- _Exercise goal_: Would you copy the records exactly, leaving the pictures out?

- _Excerpted records_:

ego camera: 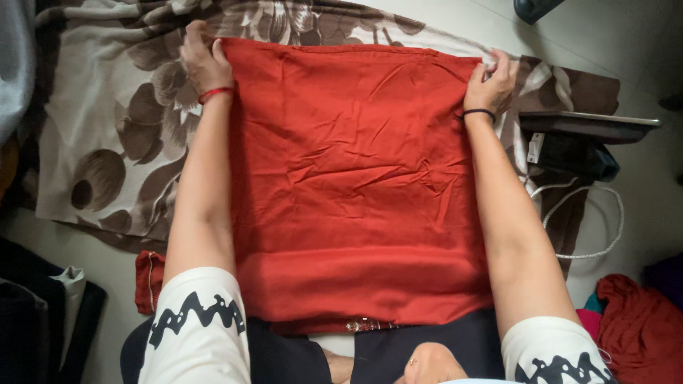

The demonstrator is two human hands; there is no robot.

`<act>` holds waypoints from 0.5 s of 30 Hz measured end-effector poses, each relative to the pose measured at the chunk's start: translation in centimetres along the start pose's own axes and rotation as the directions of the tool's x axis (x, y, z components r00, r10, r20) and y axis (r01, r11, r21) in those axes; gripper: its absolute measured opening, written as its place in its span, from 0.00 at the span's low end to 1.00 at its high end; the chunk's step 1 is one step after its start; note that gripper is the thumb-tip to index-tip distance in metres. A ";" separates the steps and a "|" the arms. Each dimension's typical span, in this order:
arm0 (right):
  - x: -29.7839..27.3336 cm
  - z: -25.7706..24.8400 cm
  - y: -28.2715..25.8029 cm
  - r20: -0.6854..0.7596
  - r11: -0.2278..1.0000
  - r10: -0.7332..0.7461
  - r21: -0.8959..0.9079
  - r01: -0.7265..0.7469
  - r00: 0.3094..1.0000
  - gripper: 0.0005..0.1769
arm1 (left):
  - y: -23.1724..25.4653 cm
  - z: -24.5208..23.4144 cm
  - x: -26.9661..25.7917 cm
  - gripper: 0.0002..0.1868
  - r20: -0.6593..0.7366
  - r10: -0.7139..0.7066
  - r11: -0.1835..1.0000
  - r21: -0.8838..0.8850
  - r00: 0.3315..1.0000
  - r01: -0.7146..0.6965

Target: The person irons a red embroidered garment laid out on a floral-patterned cloth on the floor. They use a handheld iron to smooth the sleeves and body, periodically adjusting the fabric and flipping it over to iron the reverse side.

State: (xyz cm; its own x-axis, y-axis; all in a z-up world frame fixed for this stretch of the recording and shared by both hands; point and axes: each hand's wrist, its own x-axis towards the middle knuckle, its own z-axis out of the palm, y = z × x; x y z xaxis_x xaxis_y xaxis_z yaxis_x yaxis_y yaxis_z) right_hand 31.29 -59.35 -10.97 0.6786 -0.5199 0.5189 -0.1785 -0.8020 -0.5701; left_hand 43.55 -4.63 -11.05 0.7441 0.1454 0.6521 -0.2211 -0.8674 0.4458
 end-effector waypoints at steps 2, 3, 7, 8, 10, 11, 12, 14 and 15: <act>-0.2 -0.6 -2.1 0.047 0.995 -0.076 0.061 0.073 0.996 0.13 | 2.2 -0.4 0.1 0.20 -0.108 0.099 0.973 0.218 0.989 -0.074; -0.3 -0.8 -3.2 0.068 0.990 -0.115 0.093 0.108 0.991 0.13 | 3.4 -0.7 -0.2 0.20 -0.038 0.223 0.960 0.180 0.974 -0.213; -2.2 -0.3 -7.0 0.197 0.823 -0.569 0.123 0.555 0.799 0.05 | 9.7 0.5 -2.6 0.18 0.180 0.557 0.829 -0.053 0.811 -0.557; -2.2 0.4 -8.0 0.232 0.823 -0.567 0.145 0.549 0.790 0.05 | 11.3 1.4 -3.1 0.17 0.162 0.578 0.816 -0.101 0.800 -0.569; -2.1 1.6 -9.2 0.269 0.830 -0.558 0.170 0.531 0.786 0.06 | 13.8 3.1 -3.3 0.15 0.210 0.575 0.818 -0.176 0.791 -0.547; -2.0 2.2 -9.6 0.271 0.836 -0.549 0.175 0.521 0.791 0.07 | 14.7 3.9 -3.2 0.13 0.277 0.551 0.834 -0.203 0.787 -0.513; -1.8 2.6 -9.8 0.274 0.841 -0.540 0.180 0.510 0.795 0.08 | 15.4 4.5 -3.3 0.11 0.344 0.528 0.849 -0.227 0.777 -0.477; -1.1 3.1 -9.8 0.279 0.843 -0.538 0.190 0.504 0.795 0.06 | 16.0 5.3 -3.1 0.09 0.384 0.474 0.880 -0.217 0.792 -0.422; -0.9 3.3 -9.7 0.282 0.844 -0.537 0.195 0.500 0.795 0.06 | 16.1 5.6 -2.9 0.11 0.404 0.446 0.895 -0.211 0.798 -0.393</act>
State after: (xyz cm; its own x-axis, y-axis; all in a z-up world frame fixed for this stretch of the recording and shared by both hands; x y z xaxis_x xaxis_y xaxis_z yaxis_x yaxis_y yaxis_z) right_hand 34.74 -50.12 -8.01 0.8363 0.1002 0.5390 0.3279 -0.8794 -0.3453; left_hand 41.31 -21.65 -9.19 0.7501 -0.4634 0.4718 -0.6238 -0.7327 0.2721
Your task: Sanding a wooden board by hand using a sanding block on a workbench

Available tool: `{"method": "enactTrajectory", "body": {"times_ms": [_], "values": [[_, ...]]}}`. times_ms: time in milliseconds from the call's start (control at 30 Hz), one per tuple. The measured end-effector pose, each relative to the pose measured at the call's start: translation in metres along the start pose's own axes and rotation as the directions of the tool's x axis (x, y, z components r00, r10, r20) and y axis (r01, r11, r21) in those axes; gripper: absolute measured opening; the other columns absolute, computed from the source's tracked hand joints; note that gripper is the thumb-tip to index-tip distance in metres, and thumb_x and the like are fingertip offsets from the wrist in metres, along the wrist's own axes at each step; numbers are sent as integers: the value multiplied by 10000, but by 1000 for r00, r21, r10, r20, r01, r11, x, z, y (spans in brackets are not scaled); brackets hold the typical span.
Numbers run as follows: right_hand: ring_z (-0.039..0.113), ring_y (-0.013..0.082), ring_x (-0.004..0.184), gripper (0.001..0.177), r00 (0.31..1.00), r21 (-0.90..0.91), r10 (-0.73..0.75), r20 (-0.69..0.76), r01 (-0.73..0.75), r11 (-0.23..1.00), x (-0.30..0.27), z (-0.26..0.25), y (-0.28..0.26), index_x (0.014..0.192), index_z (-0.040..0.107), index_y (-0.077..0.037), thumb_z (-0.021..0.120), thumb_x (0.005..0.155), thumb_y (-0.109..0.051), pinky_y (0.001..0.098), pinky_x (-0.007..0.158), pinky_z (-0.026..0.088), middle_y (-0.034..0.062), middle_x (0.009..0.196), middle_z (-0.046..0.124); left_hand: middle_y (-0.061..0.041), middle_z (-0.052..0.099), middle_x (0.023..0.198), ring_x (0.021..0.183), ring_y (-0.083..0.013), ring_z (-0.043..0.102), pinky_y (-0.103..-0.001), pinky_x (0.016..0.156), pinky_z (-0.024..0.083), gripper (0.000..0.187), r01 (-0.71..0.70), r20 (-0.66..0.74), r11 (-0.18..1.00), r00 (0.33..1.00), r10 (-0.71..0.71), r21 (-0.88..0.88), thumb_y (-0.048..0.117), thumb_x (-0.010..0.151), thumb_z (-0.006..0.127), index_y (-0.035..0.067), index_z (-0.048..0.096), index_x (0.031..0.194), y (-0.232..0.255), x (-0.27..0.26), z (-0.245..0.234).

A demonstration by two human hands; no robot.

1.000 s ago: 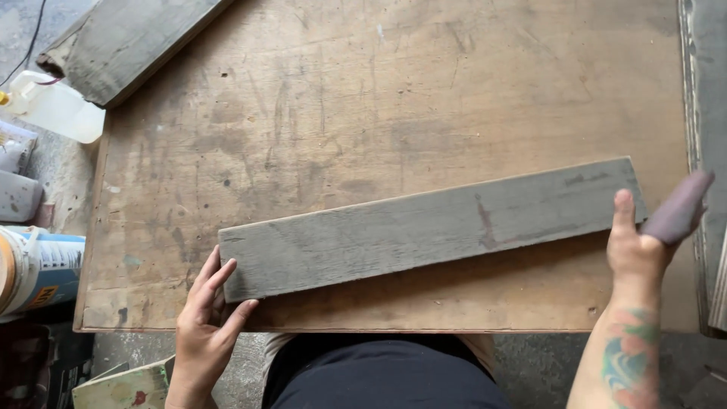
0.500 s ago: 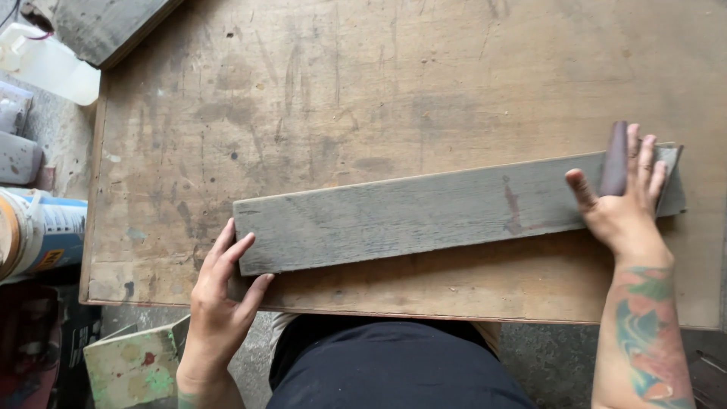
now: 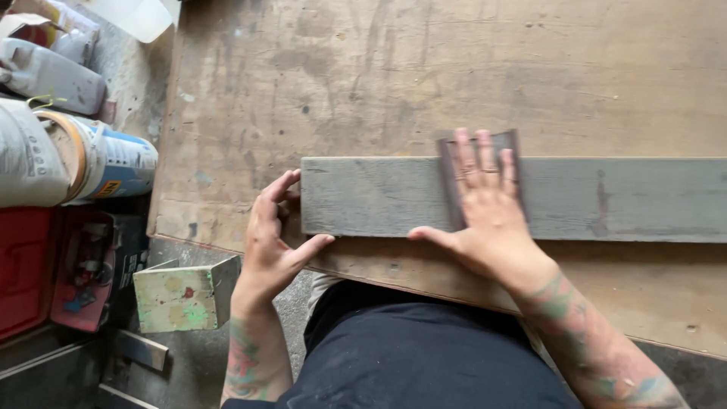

- _Task result_:
ego camera: 

The demonstrator is two human hands; there is no robot.

`<act>` holds waypoints from 0.5 s of 30 Hz measured end-effector poses, each relative to the pose measured at the chunk's start: translation in centimetres along the start pose's own axes and rotation as the directions of the tool's x axis (x, y, z components r00, r10, r20) and y axis (r01, r11, r21) in those axes; gripper: its absolute measured opening, written as its place in its span, from 0.00 at the span's low end to 1.00 at its high end; the chunk's step 1 is one step after its start; note that gripper is the thumb-tip to index-tip distance in metres. A ";" separates the steps and a "|" the arms. Each dimension's typical span, in this order:
arm0 (right):
  - x: -29.7839..27.3336 cm
  - z: -25.7706..24.8400 cm
  - y: -28.2715..25.8029 cm
  - r20: -0.6854..0.7596
  - r11: -0.2278..1.0000
  - r10: -0.7332..0.7461
  - r21: -0.8959..0.9079
  - r01: -0.7265..0.7469
  - r00: 0.3094..1.0000
  - gripper: 0.0005..0.1769
arm1 (left):
  - y: -23.1724..25.4653 cm
  - z: -24.5208..23.4144 cm
  - x: -26.9661..25.7917 cm
  - gripper: 0.0002..0.1868
  - r20: -0.6593..0.7366
  - r10: -0.7139..0.7066
  - r11: -0.1835..1.0000
  - r21: -0.8838..0.8850
  - r00: 0.3315..1.0000
  - r01: -0.7146..0.6965

Target: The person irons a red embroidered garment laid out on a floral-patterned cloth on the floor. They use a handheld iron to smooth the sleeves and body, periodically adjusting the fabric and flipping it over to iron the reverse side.

State: (xyz cm; its own x-axis, y-axis; all in a z-up world frame fixed for this stretch of the recording and shared by both hands; point and axes: each hand's wrist, its own x-axis towards the middle knuckle, its own z-axis out of the palm, y = z × x; x y z xaxis_x xaxis_y xaxis_z yaxis_x yaxis_y yaxis_z) right_hand 31.29 -59.35 -10.97 0.6786 -0.5199 0.5189 -0.1785 -0.8020 -0.5701; left_hand 43.55 -4.63 -11.05 0.7441 0.1454 0.6521 -0.2211 -0.8674 0.4458
 end-effector waypoints at steps 2, 3, 7, 8, 10, 11, 12, 14 and 15: <act>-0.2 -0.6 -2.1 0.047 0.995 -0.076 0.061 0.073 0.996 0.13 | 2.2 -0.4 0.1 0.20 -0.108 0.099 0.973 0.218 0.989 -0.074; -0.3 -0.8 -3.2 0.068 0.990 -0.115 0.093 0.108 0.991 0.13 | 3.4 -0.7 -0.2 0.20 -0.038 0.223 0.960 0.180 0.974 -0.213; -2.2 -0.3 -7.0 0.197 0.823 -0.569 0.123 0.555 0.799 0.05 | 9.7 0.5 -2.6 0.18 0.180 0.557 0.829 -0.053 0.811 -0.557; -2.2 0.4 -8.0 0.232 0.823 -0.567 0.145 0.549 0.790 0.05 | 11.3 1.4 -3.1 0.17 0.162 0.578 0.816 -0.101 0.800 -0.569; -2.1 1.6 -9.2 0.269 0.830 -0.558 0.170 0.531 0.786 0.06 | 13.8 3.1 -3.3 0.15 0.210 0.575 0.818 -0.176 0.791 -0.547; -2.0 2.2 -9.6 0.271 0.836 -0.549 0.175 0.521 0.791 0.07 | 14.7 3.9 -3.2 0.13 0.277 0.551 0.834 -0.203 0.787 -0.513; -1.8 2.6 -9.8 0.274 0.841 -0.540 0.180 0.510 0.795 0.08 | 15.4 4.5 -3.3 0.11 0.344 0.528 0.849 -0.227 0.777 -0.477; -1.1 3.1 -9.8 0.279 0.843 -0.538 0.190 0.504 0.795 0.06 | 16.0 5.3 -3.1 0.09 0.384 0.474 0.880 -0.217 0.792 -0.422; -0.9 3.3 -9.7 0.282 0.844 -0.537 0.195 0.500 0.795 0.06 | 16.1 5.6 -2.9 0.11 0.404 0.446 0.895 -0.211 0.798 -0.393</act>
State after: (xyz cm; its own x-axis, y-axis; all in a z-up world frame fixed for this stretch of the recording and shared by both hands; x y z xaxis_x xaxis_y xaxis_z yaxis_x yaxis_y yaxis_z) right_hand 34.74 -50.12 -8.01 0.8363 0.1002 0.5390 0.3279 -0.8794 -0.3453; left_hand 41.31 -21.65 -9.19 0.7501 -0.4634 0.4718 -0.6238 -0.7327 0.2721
Your task: Sanding a wooden board by hand using a sanding block on a workbench

Available tool: `{"method": "enactTrajectory", "body": {"times_ms": [_], "values": [[_, ...]]}}`. times_ms: time in milliseconds from the call's start (control at 30 Hz), one per tuple. The measured end-effector pose, each relative to the pose measured at the call's start: translation in metres along the start pose's own axes and rotation as the directions of the tool's x axis (x, y, z components r00, r10, r20) and y axis (r01, r11, r21) in those axes; gripper: absolute measured opening; the other columns absolute, computed from the source's tracked hand joints; note that gripper is the thumb-tip to index-tip distance in metres, and thumb_x and the like are fingertip offsets from the wrist in metres, along the wrist's own axes at each step; numbers are sent as integers: the value multiplied by 10000, but by 1000 for r00, r21, r10, r20, r01, r11, x, z, y (spans in brackets are not scaled); brackets hold the typical span.
Numbers run as follows: right_hand: ring_z (-0.039..0.113), ring_y (-0.013..0.082), ring_x (-0.004..0.184), gripper (0.001..0.177), r00 (0.31..1.00), r21 (-0.90..0.91), r10 (-0.73..0.75), r20 (-0.69..0.76), r01 (-0.73..0.75), r11 (-0.23..1.00), x (-0.30..0.27), z (-0.26..0.25), y (-0.28..0.26), index_x (0.014..0.192), index_z (-0.040..0.107), index_y (-0.077..0.037), thumb_z (-0.021..0.120), thumb_x (0.005..0.155), thumb_y (-0.109..0.051), pinky_y (0.001..0.098), pinky_x (-0.007..0.158), pinky_z (-0.026..0.088), middle_y (-0.034..0.062), middle_x (0.009..0.196), middle_z (-0.046..0.124); left_hand: middle_y (-0.061..0.041), middle_z (-0.052..0.099), middle_x (0.023..0.198), ring_x (0.021..0.183), ring_y (-0.083..0.013), ring_z (-0.043..0.102), pinky_y (-0.103..-0.001), pinky_x (0.016..0.156), pinky_z (-0.024..0.083), gripper (0.000..0.187), r01 (-0.71..0.70), r20 (-0.66..0.74), r11 (-0.18..1.00), r00 (0.33..1.00), r10 (-0.71..0.71), r21 (-0.88..0.88), thumb_y (-0.048..0.117), thumb_x (-0.010..0.151), thumb_z (-0.006..0.127), index_y (-0.035..0.067), index_z (-0.048..0.096), index_x (0.031..0.194), y (-0.232..0.255), x (-0.27..0.26), z (-0.245..0.234).

A demonstration by two human hands; no robot.

1.000 s ago: 
0.500 s ago: 
now: 

The reply is now complete.